> The result: the entire RAID volume/array would be _gone_.
> Is there a fail-proof way/document to recover from H/W RAID problems?

Nothing is fool proof unless you are prepared to spend an amazing amount
of money and even then..  RAID is a method of _risk mitigation_.  You are
only reducing the disk of data loss, not eliminating it unfortunately

yes, i too have had the management spiel "what do you mean we lost data?
it was on a RAID [chants magic mantra word], that shouldn't be possible!"

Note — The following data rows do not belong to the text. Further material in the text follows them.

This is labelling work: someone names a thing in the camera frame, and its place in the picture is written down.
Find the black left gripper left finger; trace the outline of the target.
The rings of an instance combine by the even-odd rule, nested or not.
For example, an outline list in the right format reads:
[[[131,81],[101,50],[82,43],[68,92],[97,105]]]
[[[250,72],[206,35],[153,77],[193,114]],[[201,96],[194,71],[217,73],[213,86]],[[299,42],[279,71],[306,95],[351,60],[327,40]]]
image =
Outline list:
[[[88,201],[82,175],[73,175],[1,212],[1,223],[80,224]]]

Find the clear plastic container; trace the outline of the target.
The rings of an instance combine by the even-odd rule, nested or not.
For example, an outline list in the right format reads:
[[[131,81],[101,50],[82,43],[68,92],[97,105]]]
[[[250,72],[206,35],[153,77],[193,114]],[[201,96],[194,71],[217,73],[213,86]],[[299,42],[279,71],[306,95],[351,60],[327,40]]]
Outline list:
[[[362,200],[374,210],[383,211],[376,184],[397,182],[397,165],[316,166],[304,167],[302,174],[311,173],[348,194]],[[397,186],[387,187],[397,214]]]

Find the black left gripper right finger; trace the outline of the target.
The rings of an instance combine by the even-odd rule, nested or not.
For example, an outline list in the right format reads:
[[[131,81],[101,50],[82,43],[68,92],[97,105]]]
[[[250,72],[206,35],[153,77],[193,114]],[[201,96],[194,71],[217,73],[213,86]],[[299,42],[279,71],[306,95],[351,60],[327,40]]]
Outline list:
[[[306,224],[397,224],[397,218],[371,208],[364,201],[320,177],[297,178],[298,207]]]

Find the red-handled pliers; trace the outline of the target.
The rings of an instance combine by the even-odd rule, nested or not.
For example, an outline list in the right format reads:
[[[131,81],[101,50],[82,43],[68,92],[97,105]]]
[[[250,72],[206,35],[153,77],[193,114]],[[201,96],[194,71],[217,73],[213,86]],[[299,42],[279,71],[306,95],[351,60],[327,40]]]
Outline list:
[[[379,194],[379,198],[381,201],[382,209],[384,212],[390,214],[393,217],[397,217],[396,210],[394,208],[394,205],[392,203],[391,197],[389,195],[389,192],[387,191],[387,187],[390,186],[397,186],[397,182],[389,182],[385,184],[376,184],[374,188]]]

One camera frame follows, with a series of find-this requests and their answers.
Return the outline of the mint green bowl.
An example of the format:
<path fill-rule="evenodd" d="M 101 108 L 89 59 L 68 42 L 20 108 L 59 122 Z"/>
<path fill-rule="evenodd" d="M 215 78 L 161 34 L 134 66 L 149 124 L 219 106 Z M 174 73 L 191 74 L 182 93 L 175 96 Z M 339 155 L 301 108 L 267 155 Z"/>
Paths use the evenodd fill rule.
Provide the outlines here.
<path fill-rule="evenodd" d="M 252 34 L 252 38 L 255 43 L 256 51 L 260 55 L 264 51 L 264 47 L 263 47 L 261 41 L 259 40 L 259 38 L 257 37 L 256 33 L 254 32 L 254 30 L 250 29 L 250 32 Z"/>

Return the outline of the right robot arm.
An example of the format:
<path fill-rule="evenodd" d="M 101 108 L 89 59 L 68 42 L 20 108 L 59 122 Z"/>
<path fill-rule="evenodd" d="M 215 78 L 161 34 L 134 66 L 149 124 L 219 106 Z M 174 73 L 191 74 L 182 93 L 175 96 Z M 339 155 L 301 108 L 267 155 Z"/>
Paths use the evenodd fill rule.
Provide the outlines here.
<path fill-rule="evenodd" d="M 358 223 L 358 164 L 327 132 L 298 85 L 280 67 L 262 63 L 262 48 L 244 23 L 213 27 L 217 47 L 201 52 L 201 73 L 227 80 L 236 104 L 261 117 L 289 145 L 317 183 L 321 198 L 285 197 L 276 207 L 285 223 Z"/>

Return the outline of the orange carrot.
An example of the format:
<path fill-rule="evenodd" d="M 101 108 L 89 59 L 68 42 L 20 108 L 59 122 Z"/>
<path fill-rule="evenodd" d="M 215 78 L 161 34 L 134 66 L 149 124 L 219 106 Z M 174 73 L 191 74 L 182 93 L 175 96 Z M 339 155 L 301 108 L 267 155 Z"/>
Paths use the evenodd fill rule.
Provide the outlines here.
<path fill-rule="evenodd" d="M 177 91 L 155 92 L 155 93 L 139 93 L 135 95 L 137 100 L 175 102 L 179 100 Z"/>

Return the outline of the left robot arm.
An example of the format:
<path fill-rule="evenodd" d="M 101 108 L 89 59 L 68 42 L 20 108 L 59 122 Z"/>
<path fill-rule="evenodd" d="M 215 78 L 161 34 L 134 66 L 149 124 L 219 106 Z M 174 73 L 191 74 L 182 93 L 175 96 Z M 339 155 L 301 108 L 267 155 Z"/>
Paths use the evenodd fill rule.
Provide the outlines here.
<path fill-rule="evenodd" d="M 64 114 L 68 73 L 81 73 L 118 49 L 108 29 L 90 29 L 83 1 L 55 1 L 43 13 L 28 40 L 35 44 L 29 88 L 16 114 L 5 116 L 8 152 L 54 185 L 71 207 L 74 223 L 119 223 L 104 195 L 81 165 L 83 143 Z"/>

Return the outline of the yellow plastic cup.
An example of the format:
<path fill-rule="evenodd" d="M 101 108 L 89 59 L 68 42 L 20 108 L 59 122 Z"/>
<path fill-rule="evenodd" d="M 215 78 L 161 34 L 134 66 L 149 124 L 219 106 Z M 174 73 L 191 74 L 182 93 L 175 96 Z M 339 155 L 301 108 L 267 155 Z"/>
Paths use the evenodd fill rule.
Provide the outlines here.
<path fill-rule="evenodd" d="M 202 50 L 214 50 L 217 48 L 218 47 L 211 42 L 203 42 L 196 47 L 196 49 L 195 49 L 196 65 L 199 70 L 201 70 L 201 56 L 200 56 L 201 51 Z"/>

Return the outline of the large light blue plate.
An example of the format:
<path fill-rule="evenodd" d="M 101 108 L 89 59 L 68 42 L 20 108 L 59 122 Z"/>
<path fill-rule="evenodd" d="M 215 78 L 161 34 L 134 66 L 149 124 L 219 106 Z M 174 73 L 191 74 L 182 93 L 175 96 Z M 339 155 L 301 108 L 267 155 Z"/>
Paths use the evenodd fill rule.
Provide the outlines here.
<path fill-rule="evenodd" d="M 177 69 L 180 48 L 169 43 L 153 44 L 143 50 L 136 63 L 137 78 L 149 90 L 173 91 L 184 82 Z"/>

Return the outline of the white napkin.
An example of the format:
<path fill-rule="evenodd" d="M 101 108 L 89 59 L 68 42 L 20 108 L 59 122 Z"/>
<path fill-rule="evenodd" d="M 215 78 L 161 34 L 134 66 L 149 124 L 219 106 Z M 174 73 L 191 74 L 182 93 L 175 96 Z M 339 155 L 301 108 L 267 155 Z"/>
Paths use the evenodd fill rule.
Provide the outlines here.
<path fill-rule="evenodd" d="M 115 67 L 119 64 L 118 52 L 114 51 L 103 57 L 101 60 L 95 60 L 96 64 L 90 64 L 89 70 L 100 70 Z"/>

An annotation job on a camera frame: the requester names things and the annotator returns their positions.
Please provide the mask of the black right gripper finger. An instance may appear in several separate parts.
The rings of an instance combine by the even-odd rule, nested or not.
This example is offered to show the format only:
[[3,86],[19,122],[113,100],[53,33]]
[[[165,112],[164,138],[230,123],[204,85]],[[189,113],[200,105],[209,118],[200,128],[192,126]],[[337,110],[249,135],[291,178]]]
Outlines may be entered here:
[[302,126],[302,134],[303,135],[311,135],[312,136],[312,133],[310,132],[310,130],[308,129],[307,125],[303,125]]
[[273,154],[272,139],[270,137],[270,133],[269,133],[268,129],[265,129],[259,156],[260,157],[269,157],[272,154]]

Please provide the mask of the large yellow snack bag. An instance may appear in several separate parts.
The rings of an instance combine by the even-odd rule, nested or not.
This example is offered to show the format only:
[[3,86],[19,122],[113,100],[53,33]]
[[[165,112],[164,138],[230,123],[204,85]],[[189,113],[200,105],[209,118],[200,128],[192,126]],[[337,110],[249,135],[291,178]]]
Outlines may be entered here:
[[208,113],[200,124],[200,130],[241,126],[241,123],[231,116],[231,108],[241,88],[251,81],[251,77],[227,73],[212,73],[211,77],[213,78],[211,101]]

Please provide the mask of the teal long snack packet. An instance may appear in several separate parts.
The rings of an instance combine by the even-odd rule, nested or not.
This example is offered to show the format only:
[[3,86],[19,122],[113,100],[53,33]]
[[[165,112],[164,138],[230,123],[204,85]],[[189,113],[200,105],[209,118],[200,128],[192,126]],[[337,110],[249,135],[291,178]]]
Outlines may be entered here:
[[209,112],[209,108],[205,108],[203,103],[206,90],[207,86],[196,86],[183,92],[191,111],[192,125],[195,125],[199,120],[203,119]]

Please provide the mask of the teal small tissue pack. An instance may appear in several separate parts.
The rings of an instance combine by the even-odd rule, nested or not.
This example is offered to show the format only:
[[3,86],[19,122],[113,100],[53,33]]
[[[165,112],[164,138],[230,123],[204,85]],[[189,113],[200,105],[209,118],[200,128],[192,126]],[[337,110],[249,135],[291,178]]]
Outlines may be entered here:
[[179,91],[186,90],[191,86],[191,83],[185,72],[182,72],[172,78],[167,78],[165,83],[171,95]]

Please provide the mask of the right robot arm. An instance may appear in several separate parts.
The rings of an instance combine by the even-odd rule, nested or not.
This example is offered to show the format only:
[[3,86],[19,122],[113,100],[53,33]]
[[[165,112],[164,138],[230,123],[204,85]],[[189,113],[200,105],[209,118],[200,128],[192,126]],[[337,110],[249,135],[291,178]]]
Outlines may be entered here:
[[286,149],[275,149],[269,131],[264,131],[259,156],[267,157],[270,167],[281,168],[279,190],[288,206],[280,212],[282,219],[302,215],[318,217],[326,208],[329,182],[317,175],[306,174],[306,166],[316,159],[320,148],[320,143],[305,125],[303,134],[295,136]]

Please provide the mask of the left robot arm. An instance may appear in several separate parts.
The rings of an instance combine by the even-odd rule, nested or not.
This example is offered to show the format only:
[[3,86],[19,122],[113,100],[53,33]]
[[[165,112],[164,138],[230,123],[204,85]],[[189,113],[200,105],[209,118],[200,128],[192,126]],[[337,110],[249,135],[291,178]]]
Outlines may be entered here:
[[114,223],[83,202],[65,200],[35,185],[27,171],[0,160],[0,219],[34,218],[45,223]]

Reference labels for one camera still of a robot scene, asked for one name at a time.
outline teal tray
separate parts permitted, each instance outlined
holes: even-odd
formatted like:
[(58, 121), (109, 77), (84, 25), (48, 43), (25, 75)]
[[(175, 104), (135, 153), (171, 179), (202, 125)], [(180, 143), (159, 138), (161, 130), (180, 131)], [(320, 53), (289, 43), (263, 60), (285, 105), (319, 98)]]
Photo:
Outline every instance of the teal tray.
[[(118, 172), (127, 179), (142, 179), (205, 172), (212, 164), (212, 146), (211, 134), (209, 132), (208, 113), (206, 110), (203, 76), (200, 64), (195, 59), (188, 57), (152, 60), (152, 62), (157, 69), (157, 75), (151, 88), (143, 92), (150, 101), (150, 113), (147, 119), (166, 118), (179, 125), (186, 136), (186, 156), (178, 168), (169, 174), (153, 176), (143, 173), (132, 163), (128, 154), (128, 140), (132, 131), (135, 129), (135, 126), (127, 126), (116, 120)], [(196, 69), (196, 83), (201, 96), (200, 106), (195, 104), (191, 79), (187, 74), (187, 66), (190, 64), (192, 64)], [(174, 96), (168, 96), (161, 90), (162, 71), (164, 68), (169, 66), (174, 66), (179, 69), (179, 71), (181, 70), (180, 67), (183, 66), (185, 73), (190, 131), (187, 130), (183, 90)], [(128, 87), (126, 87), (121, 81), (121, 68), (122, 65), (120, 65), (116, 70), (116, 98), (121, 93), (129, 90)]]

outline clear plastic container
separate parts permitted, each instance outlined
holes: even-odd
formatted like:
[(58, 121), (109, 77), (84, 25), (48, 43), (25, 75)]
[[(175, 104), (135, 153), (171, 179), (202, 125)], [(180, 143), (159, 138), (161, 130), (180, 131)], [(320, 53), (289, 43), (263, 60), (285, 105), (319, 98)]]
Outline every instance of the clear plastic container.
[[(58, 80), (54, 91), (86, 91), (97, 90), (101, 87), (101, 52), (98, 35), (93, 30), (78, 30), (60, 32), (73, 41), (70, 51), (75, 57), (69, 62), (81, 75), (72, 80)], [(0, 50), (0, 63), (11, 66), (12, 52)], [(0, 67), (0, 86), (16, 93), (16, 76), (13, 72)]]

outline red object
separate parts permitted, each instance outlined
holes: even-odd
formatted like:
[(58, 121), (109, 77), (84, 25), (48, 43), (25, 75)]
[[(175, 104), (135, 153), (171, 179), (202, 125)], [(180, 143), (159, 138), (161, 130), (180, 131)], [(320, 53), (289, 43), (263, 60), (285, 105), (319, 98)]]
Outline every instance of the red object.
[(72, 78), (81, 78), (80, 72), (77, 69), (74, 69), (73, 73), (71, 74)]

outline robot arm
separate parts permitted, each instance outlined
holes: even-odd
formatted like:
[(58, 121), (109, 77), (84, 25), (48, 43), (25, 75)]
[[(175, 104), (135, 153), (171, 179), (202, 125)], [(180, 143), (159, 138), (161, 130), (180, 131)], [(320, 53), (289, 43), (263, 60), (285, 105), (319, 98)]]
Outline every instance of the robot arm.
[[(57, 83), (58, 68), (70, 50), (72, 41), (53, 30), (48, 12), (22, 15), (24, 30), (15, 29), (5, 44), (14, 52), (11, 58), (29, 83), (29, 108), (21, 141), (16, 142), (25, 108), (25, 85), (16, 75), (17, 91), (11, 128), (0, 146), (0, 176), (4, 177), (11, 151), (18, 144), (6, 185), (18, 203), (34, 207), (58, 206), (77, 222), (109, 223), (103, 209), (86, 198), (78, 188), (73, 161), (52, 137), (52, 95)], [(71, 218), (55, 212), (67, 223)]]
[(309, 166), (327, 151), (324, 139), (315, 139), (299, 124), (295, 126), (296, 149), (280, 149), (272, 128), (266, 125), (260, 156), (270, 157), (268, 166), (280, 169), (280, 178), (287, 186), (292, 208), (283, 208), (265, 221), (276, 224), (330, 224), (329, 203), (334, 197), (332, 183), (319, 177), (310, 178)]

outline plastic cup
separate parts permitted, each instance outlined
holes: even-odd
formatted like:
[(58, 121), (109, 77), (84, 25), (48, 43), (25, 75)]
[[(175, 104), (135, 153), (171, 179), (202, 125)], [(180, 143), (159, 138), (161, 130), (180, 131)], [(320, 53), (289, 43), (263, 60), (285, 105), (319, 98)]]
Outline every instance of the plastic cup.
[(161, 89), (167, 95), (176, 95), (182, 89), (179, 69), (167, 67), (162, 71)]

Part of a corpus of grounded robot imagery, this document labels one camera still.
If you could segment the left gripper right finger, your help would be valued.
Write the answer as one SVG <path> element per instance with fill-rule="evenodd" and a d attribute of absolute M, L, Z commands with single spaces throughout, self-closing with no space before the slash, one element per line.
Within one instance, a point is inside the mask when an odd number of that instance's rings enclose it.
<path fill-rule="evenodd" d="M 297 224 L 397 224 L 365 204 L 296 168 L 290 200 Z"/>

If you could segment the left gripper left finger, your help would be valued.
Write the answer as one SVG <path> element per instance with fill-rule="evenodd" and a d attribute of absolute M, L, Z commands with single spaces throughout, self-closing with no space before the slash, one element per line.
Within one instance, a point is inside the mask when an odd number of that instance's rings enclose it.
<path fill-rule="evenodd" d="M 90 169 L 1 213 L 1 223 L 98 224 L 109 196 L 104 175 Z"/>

> The last technique seems to be (without hot-swap) more-or-less:
> 1. Shut the system down.
> 2. Pull the good drives out, but leave the one we think is bad.
> 3. Boot the system, and go into the BIOS to see what might be going on, if a prompt comes up for "accpeting changes", say "yes".
> 4. Find the drive is bad, bring the system back down
> 5. Replace the bad drive.
> 6. Turn the system back on, and similar to #3, when asked to "accept the changes", say "yes".
> The system will rebuild the logical volume.  Assming here, for example, that we are dealing with a RAID5 array.
> Any input would be appreciated?

I wouldn't do it that way.  pulling good drives out of a system to be is more
likely to cause problems.

The first thing is to have a data storage and recovery policy.  This will lead
to how you are going to backup this data so you can actually recover when the
raid volume fails. (backup might be a online duplication to another server or
to tape archival)

Once you know you have good backups, my methodology with dell hardware raid is:

o log a support call to dell and get the replacement drive
o check the replacement drive is the correct one from dell
o identify the failed disk using afacli or megamon
o check again to make sure
o turn off power to the slot if it is an onboard disk (ref: afacli)
o remove the failed drive and replace it with the new drive
o verify the new disk is visible and the volume is rebuilding.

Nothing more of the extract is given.